Create an Azure ML Pipeline step for submitting jobs to Azure Batch.

Inheritance
azureml.pipeline.core._azurebatch_step_base._AzureBatchStepBase
AzureBatchStep

Constructor

AzureBatchStep(name, create_pool=False, pool_id=None, delete_batch_job_after_finish=True, delete_batch_pool_after_finish=False, is_positive_exit_code_failure=True, vm_image_urn='urn:MicrosoftWindowsServer:WindowsServer:2012-R2-Datacenter', run_task_as_admin=False, target_compute_nodes=1, vm_size='standard_d1_v2', source_directory=None, executable=None, arguments=None, inputs=None, outputs=None, allow_reuse=True, compute_target=None, version=None)

Parameters

name
str
Required

[Required] The name of the step.

create_pool
bool
default value: False

Indicates whether to create the pool before running the jobs.

pool_id
str
default value: None

[Required] The ID of the pool where the job runs. The ID can be an existing pool, or one that will be created when the job is submitted.

delete_batch_job_after_finish
bool
default value: True

Indicates whether to delete the job from Batch account after it's finished.

delete_batch_pool_after_finish
bool
default value: False

Indicates whether to delete the pool after the job finishes.

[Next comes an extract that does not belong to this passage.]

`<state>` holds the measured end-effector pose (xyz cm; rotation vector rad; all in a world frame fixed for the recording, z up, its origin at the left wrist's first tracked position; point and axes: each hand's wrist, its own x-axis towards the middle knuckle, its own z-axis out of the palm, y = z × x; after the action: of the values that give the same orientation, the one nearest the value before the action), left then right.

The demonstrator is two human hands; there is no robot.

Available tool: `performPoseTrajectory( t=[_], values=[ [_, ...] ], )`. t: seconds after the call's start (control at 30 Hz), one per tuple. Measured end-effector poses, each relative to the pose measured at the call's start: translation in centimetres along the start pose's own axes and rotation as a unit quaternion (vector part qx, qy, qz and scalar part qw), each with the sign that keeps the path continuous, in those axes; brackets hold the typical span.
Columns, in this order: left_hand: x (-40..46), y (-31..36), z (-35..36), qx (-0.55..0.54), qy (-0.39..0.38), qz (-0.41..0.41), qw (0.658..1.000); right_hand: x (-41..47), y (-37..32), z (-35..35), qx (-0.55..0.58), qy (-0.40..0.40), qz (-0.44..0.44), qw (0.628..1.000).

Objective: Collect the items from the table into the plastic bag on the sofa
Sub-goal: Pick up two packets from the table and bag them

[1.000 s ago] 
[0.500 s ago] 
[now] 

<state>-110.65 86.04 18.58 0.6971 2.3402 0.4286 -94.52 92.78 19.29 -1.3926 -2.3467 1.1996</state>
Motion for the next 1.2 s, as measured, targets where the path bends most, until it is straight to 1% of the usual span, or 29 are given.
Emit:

is_positive_exit_code_failure
bool
default value: True

Indicates whether the job fails if the task exists with a positive code.

vm_image_urn
str
default value: urn:MicrosoftWindowsServer:WindowsServer:2012-R2-Datacenter

If create_pool is True and VM uses VirtualMachineConfiguration. Value format: urn:publisher:offer:sku. Example: urn:MicrosoftWindowsServer:WindowsServer:2012-R2-Datacenter.

run_task_as_admin
bool
default value: False

Indicates whether the task should run with admin privileges.

target_compute_nodes
int
default value: 1

If create_pool is True, indicates how many compute nodes will be added to the pool.

vm_size
str
default value: standard_d1_v2

If create_pool is True, indicates the virtual machine size of the compute nodes.

source_directory
str
default value: None

A local folder that contains the module binaries, executable, assemblies, etc.

executable
str
default value: None

[Required] The name of the command/executable that will be executed as part of the job.

arguments
str
default value: None

Arguments for the command/executable.

inputs
list[Union[InputPortBinding, DataReference, PortDataReference, PipelineData]]
default value: None

A list of input port bindings. Before the job runs, a folder is created for each input. The files for each input will be copied from the storage to the respective folder on the compute node. For example, if the input name is input1, and the relative path on storage is some/relative/path/that/can/be/really/long/inputfile.txt, then the file path on the compute will be: ./input1/inputfile.txt. When the input name is longer than 32 characters, it will be truncated and appended with a unique suffix so the folder name can be created successfully on the compute target.

outputs
list[Union[PipelineData, PipelineOutputAbstractDataset, OutputPortBinding]]
default value: None

A list of output port bindings. Similar to inputs, before the job runs, a folder is created for each output. The folder name will be the same as the output name. The assumption is that the job will put the output into that folder.

allow_reuse
bool
default value: True

Indicates whether the step should reuse previous results when re-run with the same settings. Reuse is enabled by default. If the step contents (scripts/dependencies) as well as inputs and parameters remain unchanged, the output from the previous run of this step is reused. When reusing the step, instead of submitting the job to compute, the results from the previous run are immediately made available to any subsequent steps. If you use Azure Machine Learning datasets as inputs, reuse is determined by whether the dataset's definition has changed, not by whether the underlying data has changed.

compute_target
BatchCompute, str
default value: None

[Required] A BatchCompute compute where the job runs.

version
str
default value: None

An optional version tag to denote a change in functionality for the module.

name
str
Required

[Required] The name of the step.

create_pool
bool
Required

Indicates whether to create the pool before running the jobs.

pool_id
str
Required

[Required] The ID of the pool where the job runs. The ID can be an existing pool, or one that will be created when the job is submitted.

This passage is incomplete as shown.